By the morning of March 19, when Tony Romero arrived at the Church of the Ascension on Fifth Avenue in Manhattan for a rally, he hadn’t eaten for three days. The 60-year-old, who moved to the United States from Nicaragua 15 years ago, was participating in a hunger strike to call for COVID-19 relief for New Yorkers excluded from unemployment benefits. Romero belongs to the largest group of people who didn’t get government support – undocumented workers. He has been out of work – he had been a cook and a house painter – for over a year.
“I’m on hunger strike because for the last 15 years, I’ve been paying taxes, and this is a huge injustice that I don’t have any type of social safety net right now during the pandemic,” Romero, who spoke in Spanish, said through a translator. “My landlord has been pressuring me for rent, I have kids I have to support, and I’ve been dependent on food pantries to survive.”
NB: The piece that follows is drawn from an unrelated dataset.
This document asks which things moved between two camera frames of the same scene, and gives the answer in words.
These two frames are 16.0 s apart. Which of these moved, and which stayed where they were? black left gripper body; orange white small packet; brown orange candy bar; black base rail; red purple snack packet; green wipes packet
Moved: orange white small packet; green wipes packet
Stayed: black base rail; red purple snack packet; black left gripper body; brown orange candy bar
Romero, along with others who call themselves excluded workers and their allies, joined the hunger strike – which is still ongoing – to demand that the state provide $3.5 billion in aid to compensate workers who were left out.
Romero’s story is not unique. According to a report from the Fiscal Policy Institute, a left-leaning think tank, there are 187,000 undocumented people in New York who would benefit from a COVID-19 unemployment relief fund. Both the state Senate and the Assembly proposed a $2.1 billion dollar fund in their one-house budget resolutions. But activists and some lawmakers say $2.1 billion is not nearly enough and are still pushing for $3.5 billion, arguing that anything less would be insufficient after a year without any benefits for these workers.